Viewing the motorcycles as what they call ‘utilitarian art’ inspired the architects to view the building, too, as a kind of functional art. The inspiration they took from the motorcycles themselves was, however, far from literal. While the designs of the motorcycles prompted the integration of shapes and functions into the shape of the building, Rebel Base Collective took the opportunity to explore the essence of the raw building to create a backdrop for the ‘tale of time’ embodied in the motorcycle collection.
As designer-builders on this project, Rebel Base Collective were responsible for the construction of the building as well as its design, so these two elements of its making became indistinguishable in practice. The building is thus painstakingly handmade – designed, engineered and crafted – to challenge the norms of construction and create something unique.
Rebel Base Collective adapted and challenged the simple column-to-slab frame in both subtle and bold ways. The sculptural base of the building is a meticulously detailed concrete frame. Its most dramatic element is a swooping eight-metre-high concrete wall that flanks the entrance. Its double-curved (hyperbolic paraboloid) shape snakes on the ground and is straight at the top.

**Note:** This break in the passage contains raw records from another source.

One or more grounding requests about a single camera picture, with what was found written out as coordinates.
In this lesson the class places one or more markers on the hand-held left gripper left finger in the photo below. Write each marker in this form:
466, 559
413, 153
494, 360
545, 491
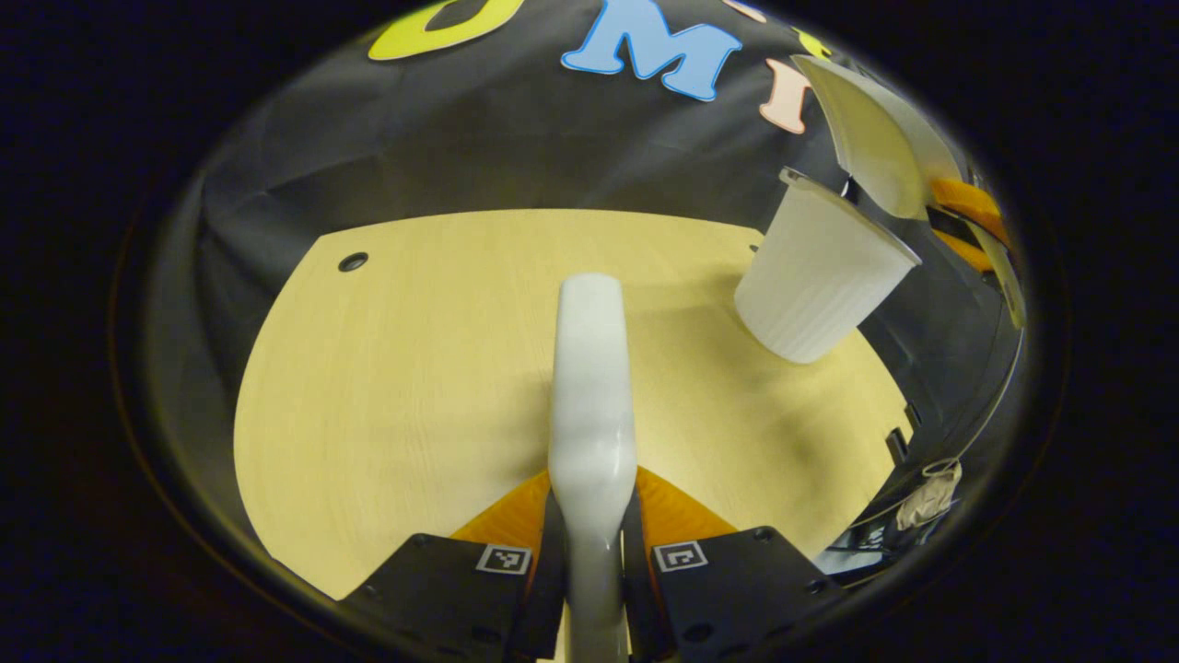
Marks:
442, 589

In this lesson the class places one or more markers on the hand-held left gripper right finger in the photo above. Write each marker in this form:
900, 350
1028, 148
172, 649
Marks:
737, 580

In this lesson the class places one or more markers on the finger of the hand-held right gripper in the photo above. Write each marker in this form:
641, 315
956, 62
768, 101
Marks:
967, 201
963, 247

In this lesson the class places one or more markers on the white dustpan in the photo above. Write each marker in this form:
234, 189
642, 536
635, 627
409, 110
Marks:
870, 138

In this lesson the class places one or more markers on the white garbage bin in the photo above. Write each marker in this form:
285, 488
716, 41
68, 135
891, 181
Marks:
815, 276

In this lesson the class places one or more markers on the small white broom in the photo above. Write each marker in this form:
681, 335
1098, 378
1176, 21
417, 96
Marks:
592, 387

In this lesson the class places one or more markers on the white crumpled cloth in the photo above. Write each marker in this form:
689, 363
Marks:
930, 497

Its construction involved two full-height concrete pours that took a total of 13 hours to complete. “Instead of conventional downstand beams, we filleted our beams to give us a gentler slab, but also increased the desired spans while reducing our thickness to 170mm and saving about 30% of the concrete we would have used in a conventional system,” explain the architects. “These filleted edges are expressed on the building’s perimeter where they taper down to a 50mm rim.”
Inside, a cantilevered staircase is suspended from the roof and creates dynamic shadows in the light-filled atriums. The building opens to the north to let in light and overlooks a garden with a rim-flow pool. The internal spaces and the relationship between inside and out remain flexible and open to interpretation and reuse, similarly prompted by the purity of the building and the way in which it expresses the methods and techniques of its construction.
The first floor now accommodates an Ayurvedic healthcare practice. Ayurveda, or ancient Indian medicine, has a holistic approach to health and the space was designed to give Ayurveda a modern look and feel, with a focus on natural elements.
For the moment, however, housing this lovingly assembled collection of machines, the beautifully expressed, hands-on nature of the construction both pays homage to the collection and creates an environment that helps articulate its own story.